Event.preventDefault is the tool for the job.
Just do
video.addEventListener('click', function (event) {
event.preventDefault(); // Prevent the default behaviour in Firefox
// Then toggle the video ourselves
if (this.paused) {
this.play();
}
else {
this.pause();
}
});
Here's a Fiddle that works both in Chrome (which has no built-in click-to-toggle behaviour on videos) and in Firefox (which, at least in recent versions, does): http://jsfiddle.net/LjLgkk71/
As an aside, as a general rule you should forget browser sniffing until you've truly and utterly exhausted all other avenues (with the exception of using it to work around specific known quirks and bugs in old browsers, relating to behaviour that has since been fixed or standardised).
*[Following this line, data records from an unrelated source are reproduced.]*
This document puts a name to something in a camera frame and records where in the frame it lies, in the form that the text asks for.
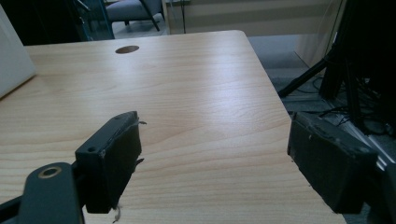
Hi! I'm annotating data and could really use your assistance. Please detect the dark cabinet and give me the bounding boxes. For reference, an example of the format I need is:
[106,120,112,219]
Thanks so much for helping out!
[70,0,116,42]

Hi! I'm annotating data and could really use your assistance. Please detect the black tripod stand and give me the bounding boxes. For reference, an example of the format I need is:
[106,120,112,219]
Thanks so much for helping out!
[277,0,368,129]

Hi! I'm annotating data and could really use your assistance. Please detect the grey chair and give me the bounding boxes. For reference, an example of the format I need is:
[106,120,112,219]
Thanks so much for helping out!
[105,0,165,33]

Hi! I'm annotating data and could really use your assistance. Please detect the white plastic bin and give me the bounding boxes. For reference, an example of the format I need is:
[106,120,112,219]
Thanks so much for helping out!
[0,5,37,99]

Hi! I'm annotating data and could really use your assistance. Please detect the black floor cables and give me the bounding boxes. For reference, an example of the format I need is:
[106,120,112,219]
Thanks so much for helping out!
[295,76,396,136]

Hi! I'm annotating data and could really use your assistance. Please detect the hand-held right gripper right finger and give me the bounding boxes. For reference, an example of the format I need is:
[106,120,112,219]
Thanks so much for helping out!
[287,111,380,215]

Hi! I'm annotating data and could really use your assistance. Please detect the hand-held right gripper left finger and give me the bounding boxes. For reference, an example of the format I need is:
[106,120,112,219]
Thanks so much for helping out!
[75,110,145,215]

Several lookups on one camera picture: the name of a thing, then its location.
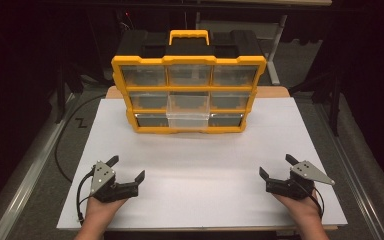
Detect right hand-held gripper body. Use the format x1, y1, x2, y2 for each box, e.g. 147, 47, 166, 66
265, 160, 336, 201

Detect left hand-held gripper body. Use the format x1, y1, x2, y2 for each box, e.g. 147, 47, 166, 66
89, 160, 140, 204

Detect clear plastic drawer pulled out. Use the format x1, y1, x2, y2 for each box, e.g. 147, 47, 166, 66
165, 91, 212, 130

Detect yellow black drawer organizer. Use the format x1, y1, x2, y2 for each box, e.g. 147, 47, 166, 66
110, 29, 268, 135

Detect person's right hand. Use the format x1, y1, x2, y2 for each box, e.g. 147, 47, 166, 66
272, 191, 323, 222

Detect person's left hand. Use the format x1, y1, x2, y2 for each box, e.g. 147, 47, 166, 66
85, 195, 128, 222

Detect black tape floor mark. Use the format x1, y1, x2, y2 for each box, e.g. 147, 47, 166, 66
75, 116, 89, 130

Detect black stand legs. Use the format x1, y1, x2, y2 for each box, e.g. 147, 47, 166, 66
288, 66, 344, 137
54, 49, 85, 125

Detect set of clear closed drawers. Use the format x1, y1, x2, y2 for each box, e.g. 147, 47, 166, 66
119, 64, 260, 128

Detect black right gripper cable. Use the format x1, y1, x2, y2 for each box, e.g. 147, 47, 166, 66
308, 186, 325, 220

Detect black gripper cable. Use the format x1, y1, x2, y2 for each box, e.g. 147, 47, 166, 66
75, 168, 96, 226
308, 186, 325, 220

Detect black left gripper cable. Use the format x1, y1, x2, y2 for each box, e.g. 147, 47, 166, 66
75, 168, 96, 226

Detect aluminium floor rail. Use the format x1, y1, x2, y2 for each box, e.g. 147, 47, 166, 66
0, 93, 78, 240
313, 103, 384, 240

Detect long black floor cable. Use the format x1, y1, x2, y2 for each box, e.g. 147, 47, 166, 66
54, 94, 107, 184

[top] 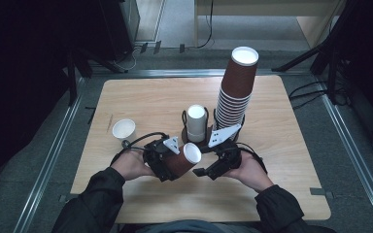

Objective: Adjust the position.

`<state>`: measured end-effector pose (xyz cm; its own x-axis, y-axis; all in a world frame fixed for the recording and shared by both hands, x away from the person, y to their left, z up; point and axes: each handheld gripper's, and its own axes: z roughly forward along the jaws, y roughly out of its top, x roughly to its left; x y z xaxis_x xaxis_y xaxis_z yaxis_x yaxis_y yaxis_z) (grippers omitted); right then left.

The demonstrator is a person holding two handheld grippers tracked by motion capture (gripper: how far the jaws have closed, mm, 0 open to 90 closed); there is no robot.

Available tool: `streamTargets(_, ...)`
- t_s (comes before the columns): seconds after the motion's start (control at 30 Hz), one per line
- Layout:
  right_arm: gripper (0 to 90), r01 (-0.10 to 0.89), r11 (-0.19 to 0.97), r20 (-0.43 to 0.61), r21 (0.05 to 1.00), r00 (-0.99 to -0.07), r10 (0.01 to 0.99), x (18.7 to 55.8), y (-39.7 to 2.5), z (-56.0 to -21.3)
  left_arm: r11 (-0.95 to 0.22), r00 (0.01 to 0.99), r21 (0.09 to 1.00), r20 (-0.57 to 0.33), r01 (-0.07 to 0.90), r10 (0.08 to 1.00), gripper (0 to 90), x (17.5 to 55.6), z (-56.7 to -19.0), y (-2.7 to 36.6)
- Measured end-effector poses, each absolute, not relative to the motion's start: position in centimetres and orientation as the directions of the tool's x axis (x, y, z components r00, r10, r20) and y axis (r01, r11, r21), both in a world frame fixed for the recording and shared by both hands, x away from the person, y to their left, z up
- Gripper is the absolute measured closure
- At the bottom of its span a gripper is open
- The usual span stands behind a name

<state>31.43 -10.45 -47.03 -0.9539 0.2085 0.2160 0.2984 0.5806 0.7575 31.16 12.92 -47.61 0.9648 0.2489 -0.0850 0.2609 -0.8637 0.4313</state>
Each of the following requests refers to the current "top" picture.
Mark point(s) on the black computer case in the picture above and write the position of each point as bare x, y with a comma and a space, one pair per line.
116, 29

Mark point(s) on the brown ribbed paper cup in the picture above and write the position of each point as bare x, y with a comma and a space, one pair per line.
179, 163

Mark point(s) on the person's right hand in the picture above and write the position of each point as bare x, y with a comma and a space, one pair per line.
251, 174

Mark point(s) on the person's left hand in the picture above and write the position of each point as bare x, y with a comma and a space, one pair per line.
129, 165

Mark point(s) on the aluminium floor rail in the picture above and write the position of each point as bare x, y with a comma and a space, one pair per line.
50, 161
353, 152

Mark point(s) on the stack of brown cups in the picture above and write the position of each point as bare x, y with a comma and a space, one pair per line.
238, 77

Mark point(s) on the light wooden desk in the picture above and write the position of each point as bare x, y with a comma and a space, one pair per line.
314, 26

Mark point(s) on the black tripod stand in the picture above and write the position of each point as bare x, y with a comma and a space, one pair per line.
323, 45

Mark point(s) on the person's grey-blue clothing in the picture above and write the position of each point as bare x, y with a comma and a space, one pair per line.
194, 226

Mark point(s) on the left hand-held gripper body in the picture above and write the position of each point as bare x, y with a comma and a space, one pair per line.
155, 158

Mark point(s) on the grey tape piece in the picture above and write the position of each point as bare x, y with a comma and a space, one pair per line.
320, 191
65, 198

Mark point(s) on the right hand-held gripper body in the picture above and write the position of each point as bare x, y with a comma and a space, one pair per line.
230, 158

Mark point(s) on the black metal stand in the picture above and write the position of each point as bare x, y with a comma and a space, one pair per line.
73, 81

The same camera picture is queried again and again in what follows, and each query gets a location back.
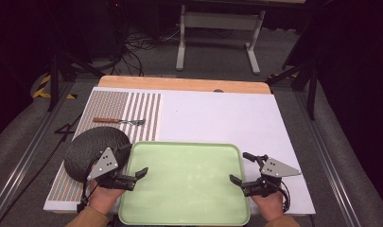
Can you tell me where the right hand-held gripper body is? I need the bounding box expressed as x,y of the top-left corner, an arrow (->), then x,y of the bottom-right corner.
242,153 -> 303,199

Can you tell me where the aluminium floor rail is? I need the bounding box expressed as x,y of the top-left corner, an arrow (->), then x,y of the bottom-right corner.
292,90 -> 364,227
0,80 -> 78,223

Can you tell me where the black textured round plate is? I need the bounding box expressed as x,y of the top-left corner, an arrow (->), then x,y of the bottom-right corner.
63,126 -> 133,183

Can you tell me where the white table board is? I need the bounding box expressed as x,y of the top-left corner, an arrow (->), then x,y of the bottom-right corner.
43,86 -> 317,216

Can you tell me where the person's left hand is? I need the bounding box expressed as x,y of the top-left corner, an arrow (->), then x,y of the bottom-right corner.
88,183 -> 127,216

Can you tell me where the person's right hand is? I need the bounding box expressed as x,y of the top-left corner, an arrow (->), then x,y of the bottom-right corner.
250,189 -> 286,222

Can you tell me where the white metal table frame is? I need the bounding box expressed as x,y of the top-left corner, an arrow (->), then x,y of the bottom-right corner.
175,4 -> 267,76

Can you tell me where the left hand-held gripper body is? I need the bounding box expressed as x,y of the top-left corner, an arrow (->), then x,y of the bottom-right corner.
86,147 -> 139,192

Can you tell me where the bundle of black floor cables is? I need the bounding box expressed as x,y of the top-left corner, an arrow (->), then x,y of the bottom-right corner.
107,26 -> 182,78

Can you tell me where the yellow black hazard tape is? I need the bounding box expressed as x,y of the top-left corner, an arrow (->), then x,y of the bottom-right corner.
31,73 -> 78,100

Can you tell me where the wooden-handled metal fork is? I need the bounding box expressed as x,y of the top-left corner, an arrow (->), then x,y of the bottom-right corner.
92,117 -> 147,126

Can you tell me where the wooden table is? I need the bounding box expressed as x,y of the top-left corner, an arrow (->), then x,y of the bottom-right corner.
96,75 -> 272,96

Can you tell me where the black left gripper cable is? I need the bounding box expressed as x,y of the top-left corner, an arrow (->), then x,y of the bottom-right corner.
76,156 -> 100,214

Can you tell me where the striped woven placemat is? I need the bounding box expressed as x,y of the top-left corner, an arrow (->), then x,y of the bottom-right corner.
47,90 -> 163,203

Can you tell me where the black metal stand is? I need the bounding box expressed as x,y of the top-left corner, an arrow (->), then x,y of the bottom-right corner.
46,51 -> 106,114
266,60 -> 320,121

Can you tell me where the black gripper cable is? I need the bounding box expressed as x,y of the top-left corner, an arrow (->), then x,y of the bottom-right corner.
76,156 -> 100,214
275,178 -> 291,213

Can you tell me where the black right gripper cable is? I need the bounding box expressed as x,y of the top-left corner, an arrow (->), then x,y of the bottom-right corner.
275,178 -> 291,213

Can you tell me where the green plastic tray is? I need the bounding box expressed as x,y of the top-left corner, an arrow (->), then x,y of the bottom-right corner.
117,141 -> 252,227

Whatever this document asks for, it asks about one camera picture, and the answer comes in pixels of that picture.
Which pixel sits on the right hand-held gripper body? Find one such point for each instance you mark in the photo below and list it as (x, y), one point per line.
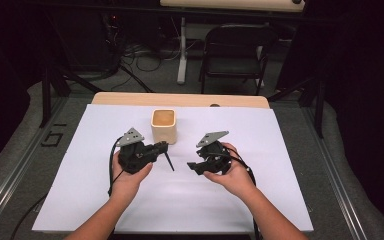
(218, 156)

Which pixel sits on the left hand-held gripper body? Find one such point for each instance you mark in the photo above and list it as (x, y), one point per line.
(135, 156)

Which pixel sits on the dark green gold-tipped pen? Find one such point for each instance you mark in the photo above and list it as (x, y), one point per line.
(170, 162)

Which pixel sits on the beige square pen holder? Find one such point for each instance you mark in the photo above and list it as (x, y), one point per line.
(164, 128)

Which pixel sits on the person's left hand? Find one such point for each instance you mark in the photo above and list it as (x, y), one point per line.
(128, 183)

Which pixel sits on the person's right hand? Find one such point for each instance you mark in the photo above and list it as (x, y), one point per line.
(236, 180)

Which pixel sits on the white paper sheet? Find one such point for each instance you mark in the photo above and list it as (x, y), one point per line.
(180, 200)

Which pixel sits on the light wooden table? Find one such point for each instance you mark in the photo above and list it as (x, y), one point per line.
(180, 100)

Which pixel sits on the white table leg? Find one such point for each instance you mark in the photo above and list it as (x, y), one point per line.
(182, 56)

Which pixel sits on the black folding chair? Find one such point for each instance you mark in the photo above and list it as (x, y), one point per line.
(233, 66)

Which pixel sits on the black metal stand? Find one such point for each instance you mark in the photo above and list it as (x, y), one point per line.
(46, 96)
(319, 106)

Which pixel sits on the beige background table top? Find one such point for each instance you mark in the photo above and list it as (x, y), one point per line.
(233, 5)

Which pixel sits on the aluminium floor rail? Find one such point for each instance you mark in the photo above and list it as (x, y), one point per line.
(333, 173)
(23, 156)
The idea you expressed in the question, of simply not applying your click handler on certain browser versions, was misguided; you have no way of knowing (and nor do I) what other browsers share or will one day share Firefox's behaviour. If you'd taken your approach, it's almost inevitable that it would come back to bite you either when one of the major browsers followed Firefox's example or when one of your users tried to use your site on a Nintendo DS or something.